#### Available data:
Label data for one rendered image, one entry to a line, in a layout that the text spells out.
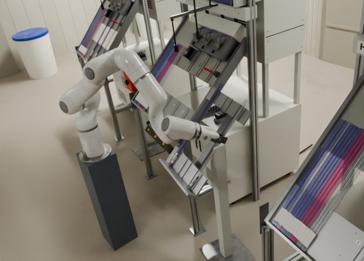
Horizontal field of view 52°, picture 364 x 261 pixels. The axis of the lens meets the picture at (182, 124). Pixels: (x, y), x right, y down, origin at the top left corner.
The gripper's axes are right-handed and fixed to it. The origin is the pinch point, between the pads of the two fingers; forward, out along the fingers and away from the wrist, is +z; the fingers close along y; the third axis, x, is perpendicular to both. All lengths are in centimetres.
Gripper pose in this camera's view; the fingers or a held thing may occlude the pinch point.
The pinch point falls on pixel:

#### Exercise requirements:
Reproduce, word for word, the lines of the data from the one that contains "Gripper pose in" to the end, both ends included.

#### Solution to the exercise:
Gripper pose in this camera's view; the fingers or a held thing may occlude the pinch point.
The pinch point falls on pixel:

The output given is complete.